Miguel de Unamuno y Jugo

Bilbao 1864 - Salamanca 1936


After studying Literature and Philosophy in Madrid (1880-1884), he received a doctorate at the age of twenty. In 1891 he won the Chair in Greek at Salamanca, and was rector of the university from 1901 (except for several brief interruptions) until his death.
Unamuno was at once a poet, man of letters, philologist, philosopher, positivist, humanist, existentialist, pragmatist, spiritualist, irrationalist, mystic, Catholic, Christian, Protestant, Lutheran, Calvinist, atheist, socialist, liberal...there have been many definitions, but his thought and works cannot be completely understood without considering the four fundamental stages of his life:

  • 1884-1897: from the doctoral thesis (Crítica del problema sobre el origen y preistoria de la raza vasca) to a religious crisis.  In this period, Spain and the problems of Europeization, regionalism, Carlism, the social question, and language as an expression of the ‘soul’ of the nation occupy his attention.  His principal works, apart from the doctoral thesis, are the essays collected in En torno al casticismo (1895) and a novel: Paz en la guerra (1897).
  • 1897-1913: a period dedicated to religious problems, and to immortality as the source of life’s meaning.  From this concept he develops the oppositions between pistis/gnosis, love and pedagogy, science and religion, and faith and reason. He describes Quixotism as a life according to faith, Spanish popular Catholicism as a reaction to European modernity, and polemicizes against the culturalism of Ortega y Gasset.  These themes begin to emerge in three essays written in 1900: ¡Adentro!, La ideocrazia, La fe. They are then further developed in Amor y pedagogía (1902); Vida de don Quijote y Sancho (1905); Del Sentimiento trágico de la vida (1912).
  • 1913-1927: During this period Unamuno dedicates himself primarily to writing novels, as a way of studying the intimate contradictions of personality. This can be seen in: Niebla (1914), Cómo se hace una novela (1927), and El otro (1926), in which the intimate contradiction of a personality is dramatized in the struggle between two brothers. El Cristo de Velázquez (1920), Canto a Teresa (1924)and La agonía del cristianismo (1924) were also written during this period.
  • 1927-1936: This period witnessed an attempt at sythesis on the part of Unamuno, as in the novel San Manuel Bueno, mártir, which is a kind of summary of the ideas dearest to him. A nostalgic vision of the past is also evident in his writings on the Republic from this period: República española y España repúblicana 1931-1936 (Salamanca 1979).

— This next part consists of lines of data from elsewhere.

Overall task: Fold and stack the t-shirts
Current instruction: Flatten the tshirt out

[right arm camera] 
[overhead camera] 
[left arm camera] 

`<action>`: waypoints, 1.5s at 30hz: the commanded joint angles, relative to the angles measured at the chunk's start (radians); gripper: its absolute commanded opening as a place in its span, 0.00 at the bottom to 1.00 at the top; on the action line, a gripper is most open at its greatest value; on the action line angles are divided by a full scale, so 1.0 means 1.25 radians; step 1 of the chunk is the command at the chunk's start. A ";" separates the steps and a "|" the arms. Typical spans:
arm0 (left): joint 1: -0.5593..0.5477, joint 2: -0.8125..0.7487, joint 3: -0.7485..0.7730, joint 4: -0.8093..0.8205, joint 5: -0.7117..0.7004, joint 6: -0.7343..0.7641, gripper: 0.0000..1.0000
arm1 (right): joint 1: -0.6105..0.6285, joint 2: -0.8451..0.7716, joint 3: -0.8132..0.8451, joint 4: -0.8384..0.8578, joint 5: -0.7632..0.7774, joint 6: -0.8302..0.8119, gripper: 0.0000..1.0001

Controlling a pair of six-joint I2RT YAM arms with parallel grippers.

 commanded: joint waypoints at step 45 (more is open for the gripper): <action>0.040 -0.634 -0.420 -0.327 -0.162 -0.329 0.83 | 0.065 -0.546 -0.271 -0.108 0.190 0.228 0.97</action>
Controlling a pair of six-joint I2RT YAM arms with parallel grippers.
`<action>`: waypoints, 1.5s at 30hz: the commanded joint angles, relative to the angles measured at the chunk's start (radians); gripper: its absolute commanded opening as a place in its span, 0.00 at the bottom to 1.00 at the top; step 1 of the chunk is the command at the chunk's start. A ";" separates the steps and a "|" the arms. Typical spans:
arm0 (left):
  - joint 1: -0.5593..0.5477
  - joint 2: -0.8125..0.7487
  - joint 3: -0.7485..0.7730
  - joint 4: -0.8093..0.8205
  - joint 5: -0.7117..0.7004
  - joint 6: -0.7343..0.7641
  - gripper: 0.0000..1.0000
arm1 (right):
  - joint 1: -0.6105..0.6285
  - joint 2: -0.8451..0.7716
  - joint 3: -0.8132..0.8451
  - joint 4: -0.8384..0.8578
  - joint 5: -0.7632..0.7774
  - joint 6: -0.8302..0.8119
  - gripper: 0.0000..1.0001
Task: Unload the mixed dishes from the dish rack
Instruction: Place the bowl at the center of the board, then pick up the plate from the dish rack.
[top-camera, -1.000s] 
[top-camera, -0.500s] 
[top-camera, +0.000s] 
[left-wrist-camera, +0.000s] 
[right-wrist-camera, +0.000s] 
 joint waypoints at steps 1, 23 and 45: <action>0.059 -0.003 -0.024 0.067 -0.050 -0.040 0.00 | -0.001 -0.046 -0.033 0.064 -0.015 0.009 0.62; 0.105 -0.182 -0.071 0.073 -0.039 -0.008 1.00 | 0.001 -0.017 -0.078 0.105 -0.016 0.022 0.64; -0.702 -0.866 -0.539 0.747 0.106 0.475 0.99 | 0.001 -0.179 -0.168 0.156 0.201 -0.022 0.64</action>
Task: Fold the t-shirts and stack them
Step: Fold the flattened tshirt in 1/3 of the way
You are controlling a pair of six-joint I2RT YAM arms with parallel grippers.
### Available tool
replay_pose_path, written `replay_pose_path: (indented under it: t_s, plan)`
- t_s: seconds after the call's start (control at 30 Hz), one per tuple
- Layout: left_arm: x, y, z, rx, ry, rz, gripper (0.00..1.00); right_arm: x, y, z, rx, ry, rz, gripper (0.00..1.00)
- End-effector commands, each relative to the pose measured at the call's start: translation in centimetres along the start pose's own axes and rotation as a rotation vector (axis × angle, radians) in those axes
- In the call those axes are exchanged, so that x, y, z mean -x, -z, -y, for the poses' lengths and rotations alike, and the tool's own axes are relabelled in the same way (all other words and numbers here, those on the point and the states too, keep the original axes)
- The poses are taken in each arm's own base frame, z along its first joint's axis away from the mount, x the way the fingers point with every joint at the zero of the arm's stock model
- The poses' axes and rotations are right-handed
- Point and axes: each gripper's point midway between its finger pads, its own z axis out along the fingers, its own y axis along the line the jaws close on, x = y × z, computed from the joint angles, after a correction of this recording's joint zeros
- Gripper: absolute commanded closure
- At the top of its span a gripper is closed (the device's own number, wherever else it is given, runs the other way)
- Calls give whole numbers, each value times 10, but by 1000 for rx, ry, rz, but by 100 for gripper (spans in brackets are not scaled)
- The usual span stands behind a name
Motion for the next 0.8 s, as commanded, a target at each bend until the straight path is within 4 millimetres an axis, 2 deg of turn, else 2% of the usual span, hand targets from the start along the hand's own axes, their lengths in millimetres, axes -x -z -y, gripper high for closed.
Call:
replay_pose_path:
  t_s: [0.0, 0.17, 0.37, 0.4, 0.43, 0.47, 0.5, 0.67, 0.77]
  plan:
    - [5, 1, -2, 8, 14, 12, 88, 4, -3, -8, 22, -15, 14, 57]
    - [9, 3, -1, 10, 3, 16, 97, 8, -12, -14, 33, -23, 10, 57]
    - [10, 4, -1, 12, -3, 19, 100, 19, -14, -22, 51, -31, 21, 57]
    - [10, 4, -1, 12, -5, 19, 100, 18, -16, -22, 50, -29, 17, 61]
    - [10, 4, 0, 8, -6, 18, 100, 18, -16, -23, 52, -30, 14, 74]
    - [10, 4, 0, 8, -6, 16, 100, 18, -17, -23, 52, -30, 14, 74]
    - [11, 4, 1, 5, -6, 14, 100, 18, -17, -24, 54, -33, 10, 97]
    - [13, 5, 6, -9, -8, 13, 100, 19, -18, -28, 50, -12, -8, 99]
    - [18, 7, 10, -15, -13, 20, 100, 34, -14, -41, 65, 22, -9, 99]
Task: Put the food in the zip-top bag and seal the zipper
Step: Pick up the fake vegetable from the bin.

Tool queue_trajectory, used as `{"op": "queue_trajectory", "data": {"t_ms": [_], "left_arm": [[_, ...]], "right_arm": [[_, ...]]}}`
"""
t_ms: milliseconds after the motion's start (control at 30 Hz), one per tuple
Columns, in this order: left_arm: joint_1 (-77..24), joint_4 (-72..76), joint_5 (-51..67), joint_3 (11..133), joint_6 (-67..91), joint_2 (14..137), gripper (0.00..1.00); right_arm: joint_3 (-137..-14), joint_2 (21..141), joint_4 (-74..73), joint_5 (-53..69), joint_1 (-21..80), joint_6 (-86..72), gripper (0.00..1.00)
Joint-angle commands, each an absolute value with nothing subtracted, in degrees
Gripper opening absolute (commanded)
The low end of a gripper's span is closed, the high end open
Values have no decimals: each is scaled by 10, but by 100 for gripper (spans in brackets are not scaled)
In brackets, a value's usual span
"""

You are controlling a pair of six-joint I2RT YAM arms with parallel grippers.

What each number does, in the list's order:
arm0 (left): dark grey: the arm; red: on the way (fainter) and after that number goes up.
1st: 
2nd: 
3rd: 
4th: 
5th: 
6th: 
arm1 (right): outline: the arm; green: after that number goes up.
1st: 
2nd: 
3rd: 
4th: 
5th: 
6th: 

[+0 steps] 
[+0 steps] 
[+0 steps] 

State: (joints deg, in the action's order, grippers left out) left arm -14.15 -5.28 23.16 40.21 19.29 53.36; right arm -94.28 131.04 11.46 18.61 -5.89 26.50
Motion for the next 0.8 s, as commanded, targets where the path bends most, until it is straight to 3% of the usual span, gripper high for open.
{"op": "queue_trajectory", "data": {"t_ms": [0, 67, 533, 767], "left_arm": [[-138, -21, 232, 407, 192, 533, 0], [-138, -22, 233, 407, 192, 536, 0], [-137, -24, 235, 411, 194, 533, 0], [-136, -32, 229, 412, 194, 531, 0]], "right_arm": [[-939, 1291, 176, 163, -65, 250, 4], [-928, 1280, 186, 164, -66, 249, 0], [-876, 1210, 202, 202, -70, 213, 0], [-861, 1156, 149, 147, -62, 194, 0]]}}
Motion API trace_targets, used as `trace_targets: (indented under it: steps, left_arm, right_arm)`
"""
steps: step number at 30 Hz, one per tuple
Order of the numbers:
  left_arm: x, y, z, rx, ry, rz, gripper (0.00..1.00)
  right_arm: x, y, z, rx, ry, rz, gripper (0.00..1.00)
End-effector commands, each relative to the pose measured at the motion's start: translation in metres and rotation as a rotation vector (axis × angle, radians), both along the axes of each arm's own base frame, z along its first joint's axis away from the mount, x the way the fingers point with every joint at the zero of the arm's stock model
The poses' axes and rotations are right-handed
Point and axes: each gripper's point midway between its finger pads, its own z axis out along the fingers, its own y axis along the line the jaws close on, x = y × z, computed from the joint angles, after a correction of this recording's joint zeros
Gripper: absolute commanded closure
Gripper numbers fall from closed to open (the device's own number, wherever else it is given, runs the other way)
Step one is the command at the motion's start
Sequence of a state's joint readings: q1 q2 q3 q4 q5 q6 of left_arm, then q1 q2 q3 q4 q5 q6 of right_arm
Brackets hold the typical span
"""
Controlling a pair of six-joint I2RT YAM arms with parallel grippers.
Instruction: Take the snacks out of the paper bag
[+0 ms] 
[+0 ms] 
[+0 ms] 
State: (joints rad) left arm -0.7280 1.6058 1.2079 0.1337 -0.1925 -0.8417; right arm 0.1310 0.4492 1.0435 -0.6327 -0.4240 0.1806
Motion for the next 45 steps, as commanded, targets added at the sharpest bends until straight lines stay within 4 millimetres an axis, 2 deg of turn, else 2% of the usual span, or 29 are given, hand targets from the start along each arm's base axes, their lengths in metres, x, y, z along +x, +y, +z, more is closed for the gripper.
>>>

Main works: Obras Completas, IX voll., Madrid 1966; Escritos socialistas, Madrid 1976; República española y España repúblicana 1931-1936, Salamanca 1979; El resentimiento trágico de la vida, Madrid 1991; Artículos en la Nación de Buenos Aires, Salamanca 1994; Nuevo mundo, Madrid 1994; De patriotismo espiritual, Salamanca 1997; Unamuno y el socialismo. Artículos recuperados (1886-1928), Granada 1997; Escritos inéditos sobre Euskadi, Bilbao 1998.

Bibliography: «Cuadernos de la Cátedra M. de Unamuno», ed. Univ. de Salamanca; P. Cerezo Galán, Las máscaras de lo trágico, Madrid 1996; C.L. Ferraro, Benedetto Croce e Miguel de Unamuno. Comparazione di due “sistemi” di pensiero, Citta di Castello (PG) 2004; Ib., Luigi Pirandello e Miguel de Unamuno: fra “identità” e “creazione del personaggio”, «Rivista di Filosofia Neo-Scolastica», XCIX, Aprile-Giugno 2007; Ib., La novela de la tierra de G. Verga y ‘Paz en la guerra’ de M. de Unamuno, «Revista de Literatura», LXX, julio-diciembre 2008, CSIC, Madrid; M. García Blanco, En torno a Unamuno, Madrid, Taurus 1965; V. González Martín, La cultura italiana en M. de Unamuno, Salamanca, Ediciones Universidad de Salamanca 1978; J. Marías, M. de Unamuno, Madrid, Espasa-Calpe 1980; C. Morón Arroyo, Hacia el sistema de Unamuno. Estudios sobre su pensamiento y obra literaria, Palencia, Ediciones Calamo 2003; N. Orringer, Unamuno y los protestantes liberales, Madrid 1985; E. Salcedo, Vida de don Miguel, Salamanca, Anaya 1964; M. Zambrano, Unamuno, Barcelona, Debate 2003; R. Senabre, Miguel de Unamuno y Jugo, in Diccionario biográfico español, Real Academia de la Historia.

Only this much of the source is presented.